Nanocrystalline materials have been a hot research topic over the past 30 years. These materials abound in industry, bridging the gap between molecular and macroscale objects. Nanocrystalline materials are ultrafine-grained single-phase or multiphase polycrystals with grain sizes in the range of 1–100 nm, as depicted in Figure 1, the transmission electron microscopy (TEM) image of Fe-based nanocrystalline coating.
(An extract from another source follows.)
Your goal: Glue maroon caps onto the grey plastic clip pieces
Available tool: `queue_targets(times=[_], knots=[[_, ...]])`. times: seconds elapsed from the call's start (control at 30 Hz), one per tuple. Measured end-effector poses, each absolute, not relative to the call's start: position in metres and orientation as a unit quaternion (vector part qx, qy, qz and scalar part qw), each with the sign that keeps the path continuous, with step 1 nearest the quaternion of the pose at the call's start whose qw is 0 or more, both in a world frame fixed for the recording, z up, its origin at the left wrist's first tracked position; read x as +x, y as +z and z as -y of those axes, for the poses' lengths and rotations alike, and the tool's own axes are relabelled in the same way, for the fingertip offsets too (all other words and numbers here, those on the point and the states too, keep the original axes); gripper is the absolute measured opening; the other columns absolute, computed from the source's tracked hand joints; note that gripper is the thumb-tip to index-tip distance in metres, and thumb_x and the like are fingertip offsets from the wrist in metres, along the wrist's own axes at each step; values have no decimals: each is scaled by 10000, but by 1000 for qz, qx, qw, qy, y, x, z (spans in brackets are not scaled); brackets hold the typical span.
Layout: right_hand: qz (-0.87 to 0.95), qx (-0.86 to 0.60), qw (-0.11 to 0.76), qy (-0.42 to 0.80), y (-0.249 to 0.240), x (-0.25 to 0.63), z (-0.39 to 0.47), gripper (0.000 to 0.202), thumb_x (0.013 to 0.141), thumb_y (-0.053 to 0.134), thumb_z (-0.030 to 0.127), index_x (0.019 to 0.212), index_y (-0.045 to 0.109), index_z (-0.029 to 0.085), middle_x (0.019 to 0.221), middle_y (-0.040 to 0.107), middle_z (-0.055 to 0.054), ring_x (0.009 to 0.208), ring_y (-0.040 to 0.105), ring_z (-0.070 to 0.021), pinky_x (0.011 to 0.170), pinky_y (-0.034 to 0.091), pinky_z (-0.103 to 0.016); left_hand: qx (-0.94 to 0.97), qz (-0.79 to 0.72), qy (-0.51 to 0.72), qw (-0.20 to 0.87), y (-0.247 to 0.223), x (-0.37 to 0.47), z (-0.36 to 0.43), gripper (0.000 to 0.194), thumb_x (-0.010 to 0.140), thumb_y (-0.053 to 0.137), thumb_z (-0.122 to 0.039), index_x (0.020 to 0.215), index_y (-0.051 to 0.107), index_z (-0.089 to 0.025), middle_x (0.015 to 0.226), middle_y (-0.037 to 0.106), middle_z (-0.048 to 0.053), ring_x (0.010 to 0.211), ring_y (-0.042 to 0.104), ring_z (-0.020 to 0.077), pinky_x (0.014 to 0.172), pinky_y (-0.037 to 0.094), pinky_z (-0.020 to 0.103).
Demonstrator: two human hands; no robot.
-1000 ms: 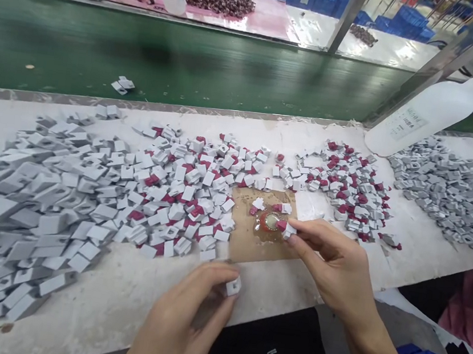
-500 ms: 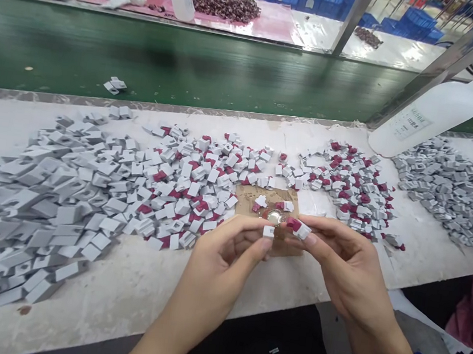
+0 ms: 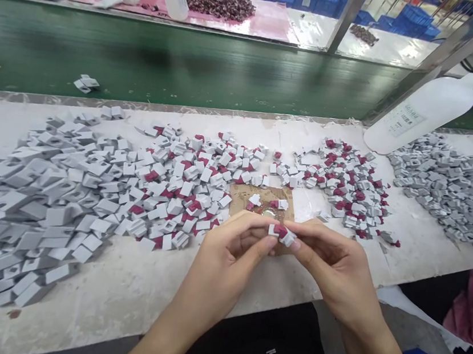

In fact, the extremely small sizes and a large volume fraction of the atoms are located at the grain boundaries; on the other hand, these materials consist of about 50 vol.% crystalline component and 50 vol.% interfacial component.
It is recognizable that the nanocrystals are typically specified as anything, such as small grain polycrystalline materials, nanosynthesized surfaces, nanoparticles, and polymer micelles; each of them has varied usages, from drug delivery, to super capacitors, catalysts, and sensors. These materials are of interest for the following reasons:
The properties of nanocrystalline materials differ from the properties of single crystals and coarse-grained polycrystals and are amorphous with the same chemical composition. This deviation is strongly related to the reduced crystallites size as well as the large amount of grain boundaries between adjacent crystallites.
The concept of nanocrystalline materials seems to authorize the alloying of components which are immiscible in the solid or molten state. These fabricated alloys could be good candidates for advanced and technologically marvelous properties.
It is clearly seen that at a nanometric scale, the nanocrystalline materials contain a high grain boundary volume fraction; therefore grain boundaries and their interactions with crystal play a remarkable role in the different properties. It is important to point out that those nanocrystalline materials, as a new generation of advanced materials, have superior properties to conventional coarse-grained polycrystalline materials. They exhibit outstanding mechanical and physical properties such as high strength and hardness, low elastic modulus, improved ductility/toughness, excellent fatigue and wear resistance, increased diffusivity, higher electrical resistivity, reduced density, higher thermal expansion coefficient, enhanced specific heat, lower thermal conductivity, and better soft magnetic properties.
Nanocrystalline materials can be fabricated by gas condensation, plasma deposition, spray conversion technique, mechanical alloying, and some other methods. Obviously, there are two approaches to fabricate the nanocrystalline materials: “top-down” and “bottom-up.” Both approaches play significant roles in industry and have some advantages and disadvantages. Bottom-up approach is nothing new in material synthesis and often emphasized in nanotechnology literature. As a matter of fact, the typical synthesis of materials is to build atom by atom on a large scale and has been used for over a century in industrial applications. Bottom-up approach mentions the buildup of a material from the bottom as molecule by molecule, atom by atom, or cluster by cluster. In the process of crystal growth, the growth species such as atoms, molecules, and ions assemble into crystal structure one after another after impinging onto the growth surface. Bottom-up approach also promises a preferable chance to get nanocrystalline materials with less defects, more homogeneous chemical composition, and higher short- and long-range ordering. It is recognizable that the bottom-up approach is driven mostly by the reduction of Gibbs free energy (ΔG), so that the nanocrystalline materials are in a state closer to a thermodynamic equilibrium state. In contrast to this, top-down approach most likely insets internal stress, in addition to contaminations and surface defects. Attrition or ball milling is a generic top-down method in making nanostructures, whereas the colloidal dispersion or gas-based reduction is a usual example of bottom-up approach. The former produces polycrystalline structures with irreproducible crystallography and poorly controlled grain orientation. The latter has generated a reproducible collection of structures and architectures, including alloys, pure metals, anisotropic nanostructures, and core-shell. In lithography, the process may be assumed as a hybrid approach, since the thin film growth is bottom-up and etching is top-down, while nanolithography is generally a bottom-up approach.